### EXERCISE INSTRUCTIONS
The data that follows should be copied out exactly.

═════ DATASET RECORDS

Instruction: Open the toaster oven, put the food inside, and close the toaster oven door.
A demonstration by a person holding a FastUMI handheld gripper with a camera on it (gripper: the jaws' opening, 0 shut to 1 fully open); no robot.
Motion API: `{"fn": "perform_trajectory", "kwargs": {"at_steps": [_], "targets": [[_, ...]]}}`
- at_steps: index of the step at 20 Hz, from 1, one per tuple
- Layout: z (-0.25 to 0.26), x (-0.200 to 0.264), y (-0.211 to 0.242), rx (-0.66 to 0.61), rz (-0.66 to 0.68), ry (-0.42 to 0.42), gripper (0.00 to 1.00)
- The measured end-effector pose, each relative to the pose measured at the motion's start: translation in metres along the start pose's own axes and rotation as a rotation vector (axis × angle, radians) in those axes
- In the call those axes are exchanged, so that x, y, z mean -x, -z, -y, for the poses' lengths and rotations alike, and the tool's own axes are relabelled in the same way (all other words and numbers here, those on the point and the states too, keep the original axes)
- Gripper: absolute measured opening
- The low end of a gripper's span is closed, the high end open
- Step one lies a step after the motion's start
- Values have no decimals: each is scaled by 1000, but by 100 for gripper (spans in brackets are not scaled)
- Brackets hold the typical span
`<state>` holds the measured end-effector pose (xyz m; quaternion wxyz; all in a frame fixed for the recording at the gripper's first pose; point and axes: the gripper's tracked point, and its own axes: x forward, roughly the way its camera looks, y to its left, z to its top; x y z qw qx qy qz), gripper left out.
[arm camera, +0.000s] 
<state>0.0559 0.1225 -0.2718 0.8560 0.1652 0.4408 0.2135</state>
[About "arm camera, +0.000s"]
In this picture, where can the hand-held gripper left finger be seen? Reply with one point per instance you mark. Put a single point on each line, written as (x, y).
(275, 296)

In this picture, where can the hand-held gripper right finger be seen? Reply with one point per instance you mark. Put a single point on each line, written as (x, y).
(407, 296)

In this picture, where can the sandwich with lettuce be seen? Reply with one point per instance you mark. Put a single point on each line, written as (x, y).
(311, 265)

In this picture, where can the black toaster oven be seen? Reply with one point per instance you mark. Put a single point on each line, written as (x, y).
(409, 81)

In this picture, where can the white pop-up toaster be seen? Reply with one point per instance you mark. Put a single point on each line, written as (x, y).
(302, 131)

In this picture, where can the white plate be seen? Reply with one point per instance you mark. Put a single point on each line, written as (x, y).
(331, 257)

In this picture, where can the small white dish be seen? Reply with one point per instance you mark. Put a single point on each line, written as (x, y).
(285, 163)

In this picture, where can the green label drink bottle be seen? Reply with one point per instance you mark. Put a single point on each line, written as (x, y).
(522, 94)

══════════

### YOUR RESPONSE
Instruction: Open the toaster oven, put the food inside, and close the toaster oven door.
A demonstration by a person holding a FastUMI handheld gripper with a camera on it (gripper: the jaws' opening, 0 shut to 1 fully open); no robot.
Motion API: `{"fn": "perform_trajectory", "kwargs": {"at_steps": [_], "targets": [[_, ...]]}}`
- at_steps: index of the step at 20 Hz, from 1, one per tuple
- Layout: z (-0.25 to 0.26), x (-0.200 to 0.264), y (-0.211 to 0.242), rx (-0.66 to 0.61), rz (-0.66 to 0.68), ry (-0.42 to 0.42), gripper (0.00 to 1.00)
- The measured end-effector pose, each relative to the pose measured at the motion's start: translation in metres along the start pose's own axes and rotation as a rotation vector (axis × angle, radians) in those axes
- In the call those axes are exchanged, so that x, y, z mean -x, -z, -y, for the poses' lengths and rotations alike, and the tool's own axes are relabelled in the same way (all other words and numbers here, those on the point and the states too, keep the original axes)
- Gripper: absolute measured opening
- The low end of a gripper's span is closed, the high end open
- Step one lies a step after the motion's start
- Values have no decimals: each is scaled by 1000, but by 100 for gripper (spans in brackets are not scaled)
- Brackets hold the typical span
`<state>` holds the measured end-effector pose (xyz m; quaternion wxyz; all in a frame fixed for the recording at the gripper's first pose; point and axes: the gripper's tracked point, and its own axes: x forward, roughly the way its camera looks, y to its left, z to its top; x y z qw qx qy qz), gripper left out.
[arm camera, +0.000s] 
<state>0.0559 0.1225 -0.2718 0.8560 0.1652 0.4408 0.2135</state>
[About "arm camera, +0.000s"]
In this picture, where can the hand-held gripper left finger be seen? Reply with one point per instance you mark. Put a single point on each line, written as (x, y).
(275, 296)

In this picture, where can the hand-held gripper right finger be seen? Reply with one point per instance you mark. Put a single point on each line, written as (x, y).
(407, 296)

In this picture, where can the sandwich with lettuce be seen? Reply with one point per instance you mark. Put a single point on each line, written as (x, y).
(311, 265)

In this picture, where can the black toaster oven be seen? Reply with one point per instance you mark. Put a single point on each line, written as (x, y).
(409, 81)

In this picture, where can the white pop-up toaster be seen? Reply with one point per instance you mark. Put a single point on each line, written as (x, y).
(302, 131)

In this picture, where can the white plate be seen? Reply with one point per instance you mark. Put a single point on each line, written as (x, y).
(331, 257)

In this picture, where can the small white dish be seen? Reply with one point per instance you mark. Put a single point on each line, written as (x, y).
(285, 163)

In this picture, where can the green label drink bottle be seen? Reply with one point per instance you mark. Put a single point on each line, written as (x, y).
(522, 94)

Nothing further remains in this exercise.